Dia menegaskan, korupsi meurpakan perilaku yang membebani dan menghancurkan bukan hanya KPK tapi semua elemen bangsa. Dia mengatakan, KPK berharap agar semua masyarakat bekerja dalam sektor masing-masing untuk memberantas korupsi baik dari segi ekonomi, penegakan hukum maupun sistem politik dan demokrasi.
"KPK juga berharap kepada semua segenap pihak bukan hanya LSM tapi juga kepada segenap stakeholder pemerintah pusat hingga daerah di bidang ekonomi maupun politik untuk bersama-sama mencoba mencegah untuk kemudian supaya tidak ada korupsi," katanya.

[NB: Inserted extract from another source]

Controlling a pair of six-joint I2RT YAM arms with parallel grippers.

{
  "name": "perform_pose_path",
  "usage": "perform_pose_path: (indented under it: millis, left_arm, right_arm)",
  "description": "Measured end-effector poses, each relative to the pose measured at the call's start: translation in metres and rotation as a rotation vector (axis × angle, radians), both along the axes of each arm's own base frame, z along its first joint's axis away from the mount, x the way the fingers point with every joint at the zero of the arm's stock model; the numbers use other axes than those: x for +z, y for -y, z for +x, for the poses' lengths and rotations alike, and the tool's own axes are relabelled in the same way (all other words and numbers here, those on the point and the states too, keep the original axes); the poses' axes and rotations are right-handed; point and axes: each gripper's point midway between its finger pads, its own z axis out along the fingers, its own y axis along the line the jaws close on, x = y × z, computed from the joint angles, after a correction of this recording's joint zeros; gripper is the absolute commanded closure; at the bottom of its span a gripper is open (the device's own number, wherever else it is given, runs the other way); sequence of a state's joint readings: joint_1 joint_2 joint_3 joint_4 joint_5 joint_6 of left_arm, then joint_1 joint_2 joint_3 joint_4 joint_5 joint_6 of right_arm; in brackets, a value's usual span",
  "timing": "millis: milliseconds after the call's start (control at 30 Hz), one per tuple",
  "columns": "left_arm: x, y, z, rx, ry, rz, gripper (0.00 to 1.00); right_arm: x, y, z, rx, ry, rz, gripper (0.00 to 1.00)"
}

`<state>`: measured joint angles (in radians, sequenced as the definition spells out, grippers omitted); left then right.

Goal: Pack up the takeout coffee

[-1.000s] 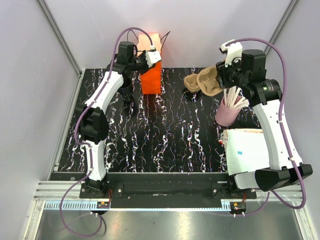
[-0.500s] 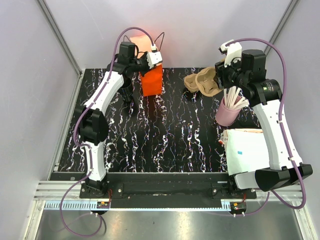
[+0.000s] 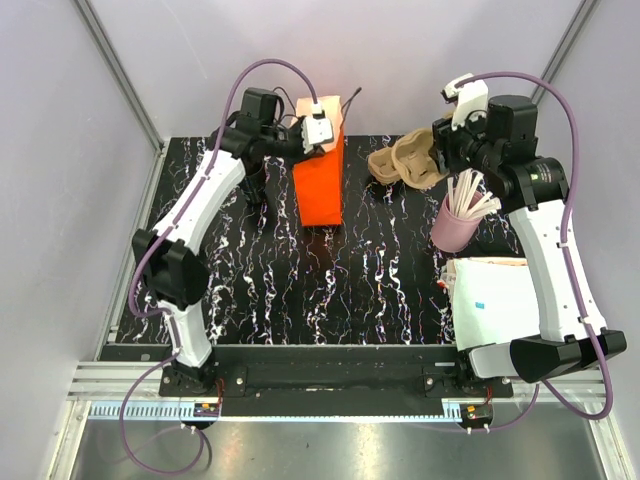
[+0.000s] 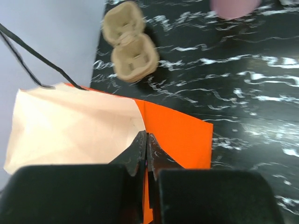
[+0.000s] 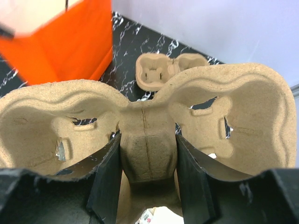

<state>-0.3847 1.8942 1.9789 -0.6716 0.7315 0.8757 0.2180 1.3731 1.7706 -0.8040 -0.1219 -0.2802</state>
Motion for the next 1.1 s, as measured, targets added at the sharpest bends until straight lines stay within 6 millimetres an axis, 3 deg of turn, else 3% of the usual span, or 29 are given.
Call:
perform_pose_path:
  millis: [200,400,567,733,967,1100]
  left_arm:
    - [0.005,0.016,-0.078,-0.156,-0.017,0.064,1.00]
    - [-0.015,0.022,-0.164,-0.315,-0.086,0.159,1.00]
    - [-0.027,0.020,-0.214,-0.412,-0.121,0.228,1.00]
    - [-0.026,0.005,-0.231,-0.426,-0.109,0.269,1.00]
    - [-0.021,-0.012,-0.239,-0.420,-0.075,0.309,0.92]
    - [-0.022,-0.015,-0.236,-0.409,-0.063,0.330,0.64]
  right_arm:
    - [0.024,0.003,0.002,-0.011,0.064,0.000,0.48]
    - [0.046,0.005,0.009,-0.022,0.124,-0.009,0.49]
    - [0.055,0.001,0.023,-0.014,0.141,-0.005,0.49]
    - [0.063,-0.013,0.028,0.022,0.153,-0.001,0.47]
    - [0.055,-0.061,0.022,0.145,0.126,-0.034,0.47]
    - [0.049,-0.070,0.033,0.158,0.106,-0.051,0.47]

Diketahui, Transparency International Indonesia (TII) merilis Indeks Persepsi Korupsi atau Corruption Perception Index (CPI). Berdasarkan penelitian mereka, Indonesia mengalami penurunan skor hingga 3 poin dibanding 2019 lalu dan kalah dari Malaysia serta Timor Leste.
Pada 2020 ini, Indonesia mengantongi skor indeks persepsi 37 poin. Sementara pada 2019 lalu, skor indeks persepsi berjumlah 40 poin.
Dalam penelitian ini, terdapat sejumlah sumber data yang jadi penyebab menurunnya angka indeks persepsi korupsi di Indonesia pada 2020 dibandingkan 2019 lalu.
Pertama, International Country Risk Guide turun 8 poin dari 58 ke 50. Kemudian, IMD World Competitiveness Yearbook Indonesia juga mengalami penurunan 5 poin dari 48 ke 43. Selanjutnya, Global Insight Country Risk Ratings turun dari 47 ke 35; Varieties of Democracy Projects turun dari 26 ke 28; dan PERC Asia Risk Guide turun dari 32 ke 35.
Ada juga stagnansi dalam World Economic Forum EOS yang berada di angka 46; Bartelsmann Foundation Transform Index di angka 37; dan Economist Intelligence Unit Country Ratings yang juga di angka 37. Sementara World Justice Project naik 2 poin dari 21 ke 23.